Photograph of grass in sunlightOne of the areas we started to explore with our digital archive project for www.open.ac.uk/library/digital-archive was web archiving.  The opportunity arose to start to capture course websites from our Moodle Virtual Learning environment from 2006 onwards.   We made use of the standard web archive format WARC and eventually settled on Wget as the tool to archive the websites from moodle, (we’d started with using Heritrix but discovered that it didn’t cope with our authentication processes).  As a proof of concept we included one website in our staff version of our digital archive (the downside of archiving course materials is that they are full of copyright materials) and made use of a local instance of the Wayback machine software from the Internet Archive.  [OpenWayback is the latest development].   So we’ve now archived several hundred module websites and will be starting to think about how we manage access to them and what people might want to do with them (beyond the obvious one of just looking at them to see what was in those old courses).

So I was interested to see a tweet and then a blog post about a tool called warcbase – described as ‘an open-source platform for managing web archives…’ but particularly because the blog post from Ian Milligan combined web archiving with something else that I’d remembered Tony Hirst talking and blogging about, IPython and Jupyter.
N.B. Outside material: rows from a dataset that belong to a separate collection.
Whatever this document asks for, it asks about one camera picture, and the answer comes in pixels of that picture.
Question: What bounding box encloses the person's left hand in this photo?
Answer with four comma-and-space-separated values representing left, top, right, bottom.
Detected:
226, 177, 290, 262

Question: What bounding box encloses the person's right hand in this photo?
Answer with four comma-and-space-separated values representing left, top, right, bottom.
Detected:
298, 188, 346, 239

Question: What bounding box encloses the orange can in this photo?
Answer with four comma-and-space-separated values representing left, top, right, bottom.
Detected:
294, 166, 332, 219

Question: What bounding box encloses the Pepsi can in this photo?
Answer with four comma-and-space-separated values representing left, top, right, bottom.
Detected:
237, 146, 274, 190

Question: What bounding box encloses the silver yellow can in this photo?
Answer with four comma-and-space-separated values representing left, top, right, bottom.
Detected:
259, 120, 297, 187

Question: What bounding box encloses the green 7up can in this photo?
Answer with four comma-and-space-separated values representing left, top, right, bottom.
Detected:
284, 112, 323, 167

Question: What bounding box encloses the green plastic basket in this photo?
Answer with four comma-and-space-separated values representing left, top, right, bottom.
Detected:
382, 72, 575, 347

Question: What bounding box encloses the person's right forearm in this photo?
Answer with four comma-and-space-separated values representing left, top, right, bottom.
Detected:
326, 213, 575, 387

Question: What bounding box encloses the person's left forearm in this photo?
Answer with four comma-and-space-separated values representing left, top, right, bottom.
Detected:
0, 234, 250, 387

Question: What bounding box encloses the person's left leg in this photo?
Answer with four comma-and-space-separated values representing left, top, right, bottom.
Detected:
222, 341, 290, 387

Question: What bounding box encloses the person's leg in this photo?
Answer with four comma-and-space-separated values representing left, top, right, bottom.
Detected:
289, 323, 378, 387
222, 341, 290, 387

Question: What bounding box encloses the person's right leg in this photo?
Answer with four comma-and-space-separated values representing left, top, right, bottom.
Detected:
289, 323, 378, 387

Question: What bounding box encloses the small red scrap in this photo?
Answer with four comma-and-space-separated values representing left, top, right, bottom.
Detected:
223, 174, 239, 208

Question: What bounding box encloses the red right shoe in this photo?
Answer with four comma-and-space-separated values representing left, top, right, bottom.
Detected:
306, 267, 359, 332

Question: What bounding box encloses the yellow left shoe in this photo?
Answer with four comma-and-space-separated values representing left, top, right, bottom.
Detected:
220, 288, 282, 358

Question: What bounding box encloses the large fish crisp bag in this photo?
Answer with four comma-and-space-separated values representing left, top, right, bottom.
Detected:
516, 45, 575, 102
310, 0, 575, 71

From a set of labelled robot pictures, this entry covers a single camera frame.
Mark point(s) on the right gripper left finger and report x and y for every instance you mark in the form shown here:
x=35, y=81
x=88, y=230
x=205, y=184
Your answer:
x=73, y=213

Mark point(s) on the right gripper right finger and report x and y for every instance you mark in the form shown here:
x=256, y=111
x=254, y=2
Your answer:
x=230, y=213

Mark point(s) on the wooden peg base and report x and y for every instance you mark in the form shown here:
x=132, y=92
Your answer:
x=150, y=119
It also reminded me of a session Tony ran in the library taking us through ipython and his ‘conversations with data’ approach.

The warcbase and jupyter approach takes the notebook method of keeping track of your explorations and scripting and applies it to the area of web archives to explore the web archive as a researcher might.  So it covers the sort of analytical work that we are starting to see with the UK Web Archive data (often written up on the UK Web Archive blog).   And it got me starting to wonder both about whether warcbase might be a useful technology to explore as a way of thinking about how we might develop a method of providing access to the VLE websites archive.  But it also made me think about what the implications might be of the skills that librarians (or data librarians) might need to have to facilitate the work of researchers who might want to run tools like jupyter across a web archive, and about the technology infrastructure that we might need to facilitate this type of research, and also about what the implications are for the permissions and access that researchers might need to explore the web archive.  A bit of an idle thought about what we might want to think about.